WHAT YOU HAVE TO DO: Your task is to output the listing exactly, leaving every image out.

COLLECTED MATERIAL START

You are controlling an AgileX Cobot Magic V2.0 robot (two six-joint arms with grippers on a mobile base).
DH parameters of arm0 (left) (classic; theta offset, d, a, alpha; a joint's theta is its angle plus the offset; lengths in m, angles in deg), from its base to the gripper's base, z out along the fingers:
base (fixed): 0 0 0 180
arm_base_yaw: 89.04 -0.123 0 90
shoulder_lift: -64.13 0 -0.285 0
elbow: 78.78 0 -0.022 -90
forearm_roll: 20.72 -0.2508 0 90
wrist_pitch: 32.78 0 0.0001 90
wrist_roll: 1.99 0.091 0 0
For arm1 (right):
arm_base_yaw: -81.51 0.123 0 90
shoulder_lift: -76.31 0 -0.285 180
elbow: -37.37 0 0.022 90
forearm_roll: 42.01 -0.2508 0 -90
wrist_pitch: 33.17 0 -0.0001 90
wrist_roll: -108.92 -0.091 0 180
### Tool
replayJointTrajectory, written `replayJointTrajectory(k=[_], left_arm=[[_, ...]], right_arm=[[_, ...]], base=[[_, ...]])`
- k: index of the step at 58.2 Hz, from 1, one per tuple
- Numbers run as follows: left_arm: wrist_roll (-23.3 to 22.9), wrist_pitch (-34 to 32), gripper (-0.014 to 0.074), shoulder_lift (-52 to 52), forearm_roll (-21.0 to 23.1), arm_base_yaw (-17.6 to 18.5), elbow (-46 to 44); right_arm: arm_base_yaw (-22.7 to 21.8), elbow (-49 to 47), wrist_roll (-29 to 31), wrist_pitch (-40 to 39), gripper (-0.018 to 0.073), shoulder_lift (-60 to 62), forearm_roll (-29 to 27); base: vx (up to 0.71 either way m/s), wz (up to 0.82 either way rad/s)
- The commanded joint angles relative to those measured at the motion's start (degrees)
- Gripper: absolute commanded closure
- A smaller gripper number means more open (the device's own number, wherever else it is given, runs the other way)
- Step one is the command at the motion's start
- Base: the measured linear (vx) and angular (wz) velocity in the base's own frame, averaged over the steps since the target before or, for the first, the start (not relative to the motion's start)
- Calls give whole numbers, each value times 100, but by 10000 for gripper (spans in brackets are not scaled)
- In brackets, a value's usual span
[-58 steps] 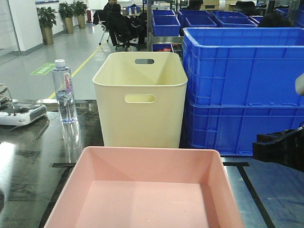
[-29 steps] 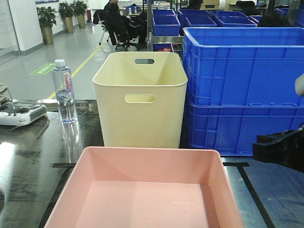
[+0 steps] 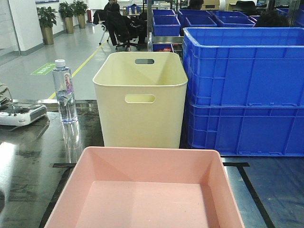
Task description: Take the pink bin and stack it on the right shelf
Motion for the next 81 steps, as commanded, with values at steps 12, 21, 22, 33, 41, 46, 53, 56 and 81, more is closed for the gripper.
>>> replayJointTrajectory(k=[12, 21, 22, 33, 41, 46, 53, 56, 81], left_arm=[[-47, -438, 604, -35, 14, 2, 56], [-47, -438, 604, -35, 14, 2, 56], [-47, -438, 604, -35, 14, 2, 56], [-47, -371, 604, -40, 13, 2, 56], [-47, -323, 604, -21, 13, 2, 56], [-47, -324, 604, -26, 13, 2, 56], [-47, -324, 604, -26, 13, 2, 56], [-47, -324, 604, -26, 13, 2, 56], [-47, -324, 604, -26, 13, 2, 56]], right_arm=[[-1425, 2498, 637, -1528, 571, 2386, -223], [-1355, 4041, 1270, -1774, 571, 3334, -1204], [-1335, 4159, 1265, -1792, 571, 3479, -1253], [-940, 4589, 1286, -1074, 571, 3870, -1073], [-637, 4596, 1285, -1497, 571, 3855, -987], [-589, 4596, 1280, -1531, 571, 3841, -1046], [-589, 4596, 1280, -1510, 571, 3841, -1046], [-589, 4596, 1280, -1510, 571, 3841, -1046], [-589, 4596, 1280, -1510, 571, 3841, -1046]], base=[[0, 0], [0, 0], [0, 0], [0, 0], [0, 0], [0, 0], [0, 0], [0, 0], [0, 0]])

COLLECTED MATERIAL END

ANSWER FOR THIS EXERCISE:
You are controlling an AgileX Cobot Magic V2.0 robot (two six-joint arms with grippers on a mobile base).
DH parameters of arm0 (left) (classic; theta offset, d, a, alpha; a joint's theta is its angle plus the offset; lengths in m, angles in deg), from its base to the gripper's base, z out along the fingers:
base (fixed): 0 0 0 180
arm_base_yaw: 89.04 -0.123 0 90
shoulder_lift: -64.13 0 -0.285 0
elbow: 78.78 0 -0.022 -90
forearm_roll: 20.72 -0.2508 0 90
wrist_pitch: 32.78 0 0.0001 90
wrist_roll: 1.99 0.091 0 0
For arm1 (right):
arm_base_yaw: -81.51 0.123 0 90
shoulder_lift: -76.31 0 -0.285 180
elbow: -37.37 0 0.022 90
forearm_roll: 42.01 -0.2508 0 -90
wrist_pitch: 33.17 0 -0.0001 90
wrist_roll: -108.92 -0.091 0 180
### Tool
replayJointTrajectory, written `replayJointTrajectory(k=[_], left_arm=[[_, ...]], right_arm=[[_, ...]], base=[[_, ...]])`
- k: index of the step at 58.2 Hz, from 1, one per tuple
- Numbers run as follows: left_arm: wrist_roll (-23.3 to 22.9), wrist_pitch (-34 to 32), gripper (-0.014 to 0.074), shoulder_lift (-52 to 52), forearm_roll (-21.0 to 23.1), arm_base_yaw (-17.6 to 18.5), elbow (-46 to 44); right_arm: arm_base_yaw (-22.7 to 21.8), elbow (-49 to 47), wrist_roll (-29 to 31), wrist_pitch (-40 to 39), gripper (-0.018 to 0.073), shoulder_lift (-60 to 62), forearm_roll (-29 to 27); base: vx (up to 0.71 either way m/s), wz (up to 0.82 either way rad/s)
- The commanded joint angles relative to those measured at the motion's start (degrees)
- Gripper: absolute commanded closure
- A smaller gripper number means more open (the device's own number, wherever else it is given, runs the other way)
- Step one is the command at the motion's start
- Base: the measured linear (vx) and angular (wz) velocity in the base's own frame, averaged over the steps since the target before or, for the first, the start (not relative to the motion's start)
- Calls give whole numbers, each value times 100, but by 10000 for gripper (spans in brackets are not scaled)
- In brackets, a value's usual span
[-58 steps] 
[-29 steps] 
[+0 steps] 
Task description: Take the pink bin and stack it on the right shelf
Motion for the next 81 steps, as commanded, with values at steps 12, 21, 22, 33, 41, 46, 53, 56 and 81, more is closed for the gripper.
>>> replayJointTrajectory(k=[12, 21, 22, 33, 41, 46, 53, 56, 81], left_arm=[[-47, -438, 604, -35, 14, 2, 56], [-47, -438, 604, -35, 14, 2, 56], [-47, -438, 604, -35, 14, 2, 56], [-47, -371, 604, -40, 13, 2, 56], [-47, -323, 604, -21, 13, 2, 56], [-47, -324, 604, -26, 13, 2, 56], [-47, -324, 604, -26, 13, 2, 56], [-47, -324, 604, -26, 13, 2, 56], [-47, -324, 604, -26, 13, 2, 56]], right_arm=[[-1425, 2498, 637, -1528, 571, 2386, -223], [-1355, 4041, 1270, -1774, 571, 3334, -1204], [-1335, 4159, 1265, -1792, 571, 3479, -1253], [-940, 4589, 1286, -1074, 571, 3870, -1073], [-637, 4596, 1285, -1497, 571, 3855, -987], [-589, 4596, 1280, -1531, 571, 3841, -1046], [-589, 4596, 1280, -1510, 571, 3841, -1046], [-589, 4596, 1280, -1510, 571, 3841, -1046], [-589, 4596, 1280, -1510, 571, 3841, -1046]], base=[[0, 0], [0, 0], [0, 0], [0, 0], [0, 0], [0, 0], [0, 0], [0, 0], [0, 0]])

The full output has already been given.